I will assume that the court in Ireland, which has a similar common law-based legal system to our own, had ample power and authority, if it chose to do so, to keep this child in Ireland on and after 22 February 2017. Therefore, if it is necessary to do so, I would hold that on the facts and in the circumstances of this case, the Irish court is currently acquiescing in this child remaining in England and Wales, at any rate for the time being.
In any event, the mother today, consistent with the position which she has taken throughout both the Irish and English proceedings, has volunteered the following undertakings:
She will continue to cooperate with, and fully engage and participate in, the Irish proceedings and cooperate with the expert, Clodagh Higgins, appointed in those proceedings; and
She will return the child to the Republic of Ireland and ensure the child's presence in Ireland: -
if and whenever ordered to do so by the Irish courts; and
in any event on any reasonable occasion or occasions specified by Clodagh Higgins, so as to enable and facilitate the preparation of her report; and
in any event on the dates of any substantive hearings before the Irish court."
Those undertakings, as it seems to me, will leave the Irish court fully in control of the situation and of the future course of proceedings between these parents. It would, indeed, be open to the applicant to make a rapid application to the Irish court for some order that this child now be returned to Ireland. I do not suggest or encourage such an application, but it is one which she could make.
Faced with such an application, the Irish court would have full discretion to decide what order to make; but the effect of the mother's undertaking is that if the Irish court were to decide that this child should now, or in the near future, return to Ireland, then return she will, in obedience by the mother to her undertaking.
For all these reasons, it seems to me that this is no longer a case which properly falls within the Hague Convention; or if it does, it is a case in which currently the institution or body which possesses rights of custody has acquiesced in the retention. In any event, there is a safeguard for both the Irish court, and through that court, the applicant, in the undertakings which the mother freely gives.
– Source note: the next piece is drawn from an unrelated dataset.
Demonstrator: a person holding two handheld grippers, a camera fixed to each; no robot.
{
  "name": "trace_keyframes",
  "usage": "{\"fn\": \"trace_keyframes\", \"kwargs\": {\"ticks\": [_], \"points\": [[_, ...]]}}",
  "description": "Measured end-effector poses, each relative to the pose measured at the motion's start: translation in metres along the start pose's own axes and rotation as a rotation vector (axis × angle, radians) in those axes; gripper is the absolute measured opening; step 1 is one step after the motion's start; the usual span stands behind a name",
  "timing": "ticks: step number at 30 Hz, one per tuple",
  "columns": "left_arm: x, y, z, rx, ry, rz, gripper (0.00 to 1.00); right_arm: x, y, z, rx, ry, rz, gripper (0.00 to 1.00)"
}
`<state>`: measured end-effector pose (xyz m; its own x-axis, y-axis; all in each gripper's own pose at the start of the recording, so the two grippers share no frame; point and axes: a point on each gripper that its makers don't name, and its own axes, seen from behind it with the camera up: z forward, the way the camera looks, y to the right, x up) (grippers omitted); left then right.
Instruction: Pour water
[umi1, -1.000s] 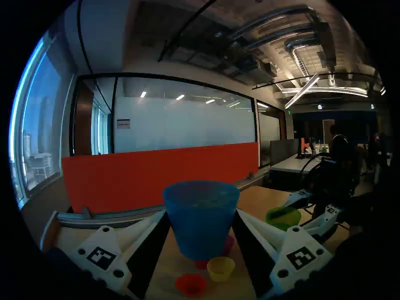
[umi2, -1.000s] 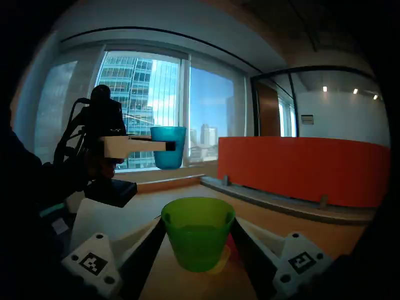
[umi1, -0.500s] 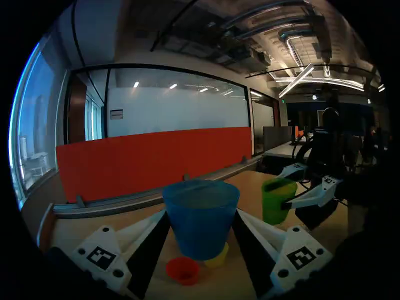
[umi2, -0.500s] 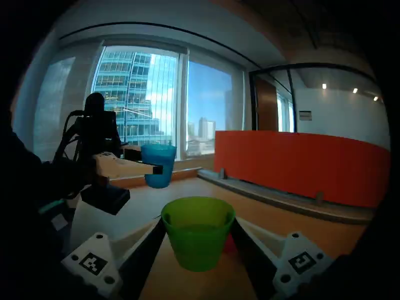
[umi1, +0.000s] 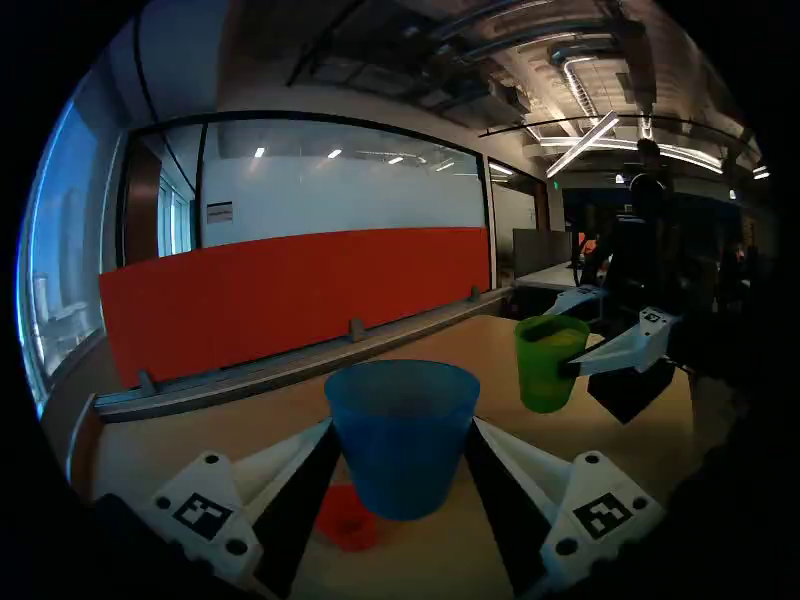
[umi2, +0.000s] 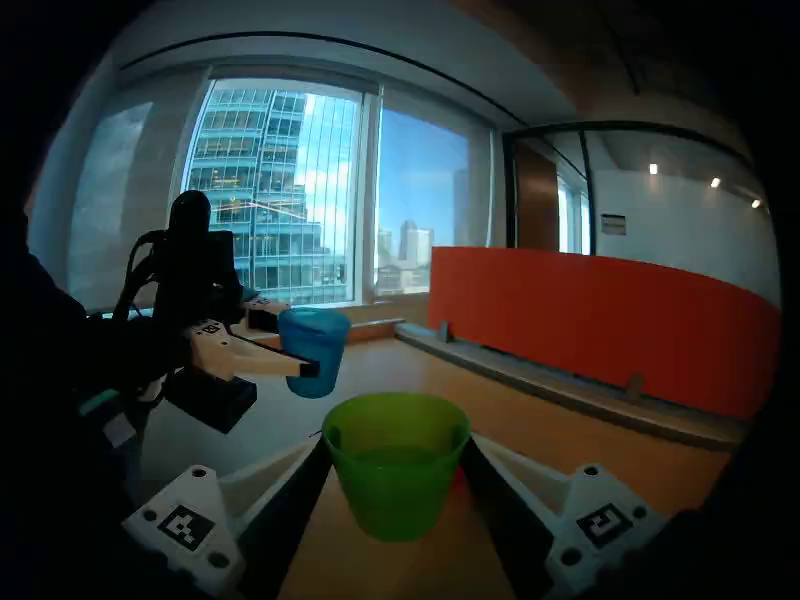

For those reasons, upon those undertakings, I propose to dismiss the present application for a return of this child to Ireland pursuant to the Hague Convention. But the undertakings will remain of continuing effect and, of course, if later the mother were to breach her undertakings in any material respect, then the applicant could make a fresh application to this court, not pursuant to the Convention, but in direct enforcement of the undertakings which the mother has freely given today.
I mention, finally, that there has been discussion between the parents today with regard to interim contact. Quite clearly, longer-term issues as to contact and any other issues between these parents fall to be resolved exclusively by the courts of Ireland, but they have reached agreement for two occasions of interim contact here in England.
I am very glad that they have reached that agreement. I hope that may represent the start of dialogue between these two parents, so that instead of becoming locked into litigation, they may start acting as parents in a child-focused way and work out a way forward for all of them.